How can this attack be diffused? Well, anyone with the word ‘chief’ in their title — like chief executive, chief financial officer — or ‘vice-president’ should remember they are prime targets. The same for lawyers. That means they have to be extra careful — and slow– reading email. They have to look carefully at who has sent the email. In at least one case there was a tip-off: The sender and recipient were the same person, with the real recipient hidden in the blind copy section. So just because the sender’s name is “Joe Smith” doesn’t mean it’s from Joe. Click on the arrow to see the full sender’s email address. Also, some messages had unusual formatting: Instead of spaces between some words the were plus signs. Everyone — even if you’re not an executive — needs to turn on two-factor authentication for email logins. And last, remember it’s easy to create fake Microsoft login pages.
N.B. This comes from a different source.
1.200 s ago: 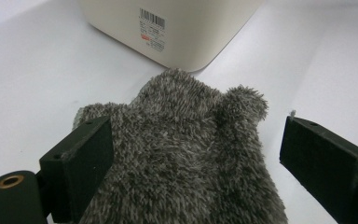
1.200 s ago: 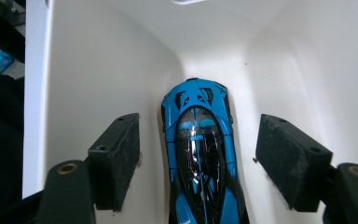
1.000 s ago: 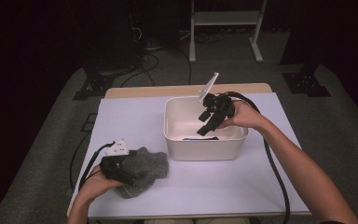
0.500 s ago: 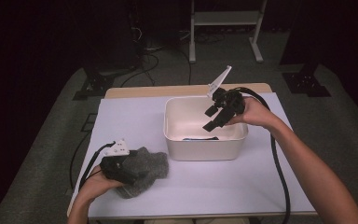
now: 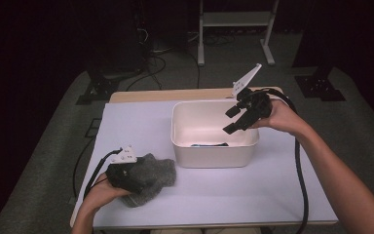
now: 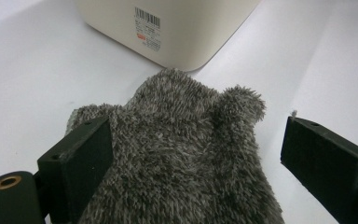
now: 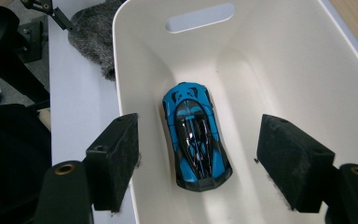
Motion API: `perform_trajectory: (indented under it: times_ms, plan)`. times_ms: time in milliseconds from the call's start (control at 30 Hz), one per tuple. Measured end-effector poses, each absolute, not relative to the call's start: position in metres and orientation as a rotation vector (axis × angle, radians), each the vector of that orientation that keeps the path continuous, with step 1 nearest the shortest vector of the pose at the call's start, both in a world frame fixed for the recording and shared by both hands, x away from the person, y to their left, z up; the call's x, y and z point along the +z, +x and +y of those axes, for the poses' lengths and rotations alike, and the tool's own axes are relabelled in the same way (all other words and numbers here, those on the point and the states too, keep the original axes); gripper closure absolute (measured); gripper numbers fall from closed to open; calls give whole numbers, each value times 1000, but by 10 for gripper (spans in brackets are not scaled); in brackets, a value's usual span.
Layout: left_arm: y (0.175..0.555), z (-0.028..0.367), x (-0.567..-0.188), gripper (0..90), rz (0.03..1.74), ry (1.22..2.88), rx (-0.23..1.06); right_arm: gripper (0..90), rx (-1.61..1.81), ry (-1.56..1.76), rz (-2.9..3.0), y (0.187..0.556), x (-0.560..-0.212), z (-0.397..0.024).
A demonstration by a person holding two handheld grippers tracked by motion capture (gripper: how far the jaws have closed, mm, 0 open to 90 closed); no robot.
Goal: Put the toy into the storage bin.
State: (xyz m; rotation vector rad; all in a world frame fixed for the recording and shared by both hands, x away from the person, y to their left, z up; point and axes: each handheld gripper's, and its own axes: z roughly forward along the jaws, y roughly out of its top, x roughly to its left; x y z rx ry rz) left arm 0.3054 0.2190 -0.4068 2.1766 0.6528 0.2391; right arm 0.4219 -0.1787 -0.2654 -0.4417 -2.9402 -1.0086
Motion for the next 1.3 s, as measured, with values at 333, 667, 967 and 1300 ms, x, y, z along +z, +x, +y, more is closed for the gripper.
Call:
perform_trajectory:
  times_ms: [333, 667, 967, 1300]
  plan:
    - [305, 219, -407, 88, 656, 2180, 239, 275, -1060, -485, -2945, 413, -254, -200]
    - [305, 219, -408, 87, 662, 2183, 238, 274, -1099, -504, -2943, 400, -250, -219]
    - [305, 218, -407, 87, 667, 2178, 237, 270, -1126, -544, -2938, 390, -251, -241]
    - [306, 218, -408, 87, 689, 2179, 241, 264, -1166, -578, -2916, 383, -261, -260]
In Wednesday’s podcast I mentioned a blog from Mozilla that gives a quick security rating system for some videoconferencing platforms. That’s helpful for consumers. Businesses and consumers with higher security needs may want to consult recently-released guidance from the U.S. National Security Agency on how to chose collaboration software and services for their needs. In addition to rating services, it offers questions for you to answer when choosing a service, such as does it include end-to-end encryption? does it offer multi-factor authentication for logins? and what’s the provider’s privacy policy? There’s a link to the guide in the text version of this podcast.
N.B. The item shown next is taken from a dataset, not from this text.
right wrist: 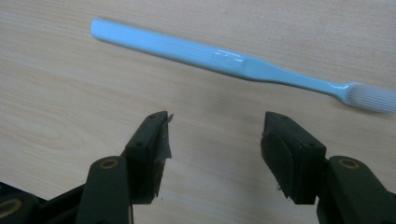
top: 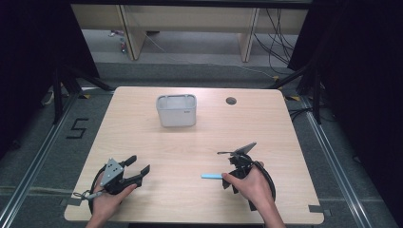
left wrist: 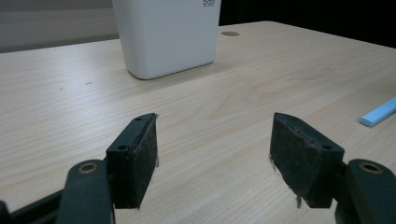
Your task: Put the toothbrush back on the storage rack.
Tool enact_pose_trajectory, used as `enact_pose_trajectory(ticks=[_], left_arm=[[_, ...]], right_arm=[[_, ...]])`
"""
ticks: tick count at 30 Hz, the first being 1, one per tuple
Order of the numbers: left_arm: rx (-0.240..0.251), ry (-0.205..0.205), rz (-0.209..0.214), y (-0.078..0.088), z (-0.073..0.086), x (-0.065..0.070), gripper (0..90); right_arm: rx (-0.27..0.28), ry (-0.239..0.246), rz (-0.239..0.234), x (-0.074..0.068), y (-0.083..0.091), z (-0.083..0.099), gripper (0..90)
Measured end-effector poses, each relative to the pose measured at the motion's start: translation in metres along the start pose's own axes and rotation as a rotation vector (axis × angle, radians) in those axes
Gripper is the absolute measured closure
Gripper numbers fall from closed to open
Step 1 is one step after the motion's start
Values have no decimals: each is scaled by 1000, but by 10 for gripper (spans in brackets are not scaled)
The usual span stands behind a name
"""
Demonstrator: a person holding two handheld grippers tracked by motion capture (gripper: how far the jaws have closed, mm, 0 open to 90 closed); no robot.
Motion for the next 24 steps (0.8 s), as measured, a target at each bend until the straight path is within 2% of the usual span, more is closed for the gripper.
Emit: enact_pose_trajectory(ticks=[2, 3, 4, 5, 8, 9, 12, 13, 14, 15, 17, 19, 20, 21, 22, 23, 24], left_arm=[[-4, 3, -2, 0, 0, 0, 318], [-4, 3, -2, 0, 0, 0, 318], [-1, 5, 0, -1, 0, 0, 317], [-8, 5, -1, -1, 0, -1, 317], [6, 13, 3, -2, 0, -1, 317], [5, 10, 3, -2, 0, -1, 317], [-13, 2, 1, -2, 0, 0, 317], [-14, -2, 2, -3, 0, 1, 317], [-16, -3, 4, -3, 0, 1, 317], [-16, -3, 4, -3, 0, 1, 317], [-15, -9, 10, -3, 0, 2, 317], [-10, -9, 10, -3, 0, 2, 316], [-9, -7, 12, -3, 0, 1, 316], [-12, -4, 10, -3, 0, 1, 316], [-12, -3, 10, -3, 0, 1, 316], [-14, -4, 11, -3, 0, 1, 316], [-14, -6, 11, -3, 0, 1, 316]], right_arm=[[-5, -35, 5, -2, -2, -3, 424], [-5, -35, 5, -2, -2, -3, 424], [-5, -92, 5, -6, -3, -6, 424], [-13, -60, -2, -3, -3, -8, 424], [-9, -63, -8, -4, -4, -11, 424], [-18, -77, -16, -5, -6, -14, 424], [-15, -106, 4, -5, -7, -17, 424], [1, -120, 9, -6, -8, -19, 424], [-33, -212, 8, -12, -5, -22, 424], [-33, -212, 8, -12, -5, -22, 424], [-25, -252, 38, -13, -7, -27, 413], [-8, -248, 31, -13, -8, -28, 407], [-32, -310, 32, -17, -8, -29, 400], [-12, -256, 35, -13, -10, -29, 395], [-26, -330, 31, -18, -10, -30, 395], [-18, -288, 48, -15, -11, -30, 392], [-18, -238, 39, -10, -12, -29, 385]])
Point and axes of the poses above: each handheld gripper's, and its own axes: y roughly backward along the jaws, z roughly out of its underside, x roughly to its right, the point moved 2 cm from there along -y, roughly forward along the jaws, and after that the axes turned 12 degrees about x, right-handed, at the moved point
There’s a lot of talk about using smartphones in some way to help public health authorities track people who have come into contact with those infected with the coronavirus. Google and Apple are assembling a piece of a wireless solution developers can build on. Approaches differ, but generally solutions would have people agree to install an app on their phones and leave the Bluetooth signal on. The phone emits a series of scrambled numbers. As you move around, the Bluetooth captures the numbers of people who are close to you for a period of time over 14 days. If you feel ill and are tested positively for COVID-19, you agree to let your app signal those on your list to see their doctor for testing. In theory the notification is anonymous — people can’t trace the movements of anyone with the app, or anyone who has tested positive. Developers in Canada and the U.S. are now working on potential apps, which would have to be approved by governments. So you’ll soon see a lot of news on proposals of nearly finished products. The idea is such an app could help health authorities who do manual contact tracing. Some are skeptical, saying mass testing of people for the virus is more precise way to identify those at risk. If you want to get an idea of the privacy pros and cons a new blog by the Electronic Frontier Foundation has a good summary. There’s a link to the article here.  You could also do a Google search for ‘COVID tracking app’ to find other news so you’ll be ready to participate in the public debate.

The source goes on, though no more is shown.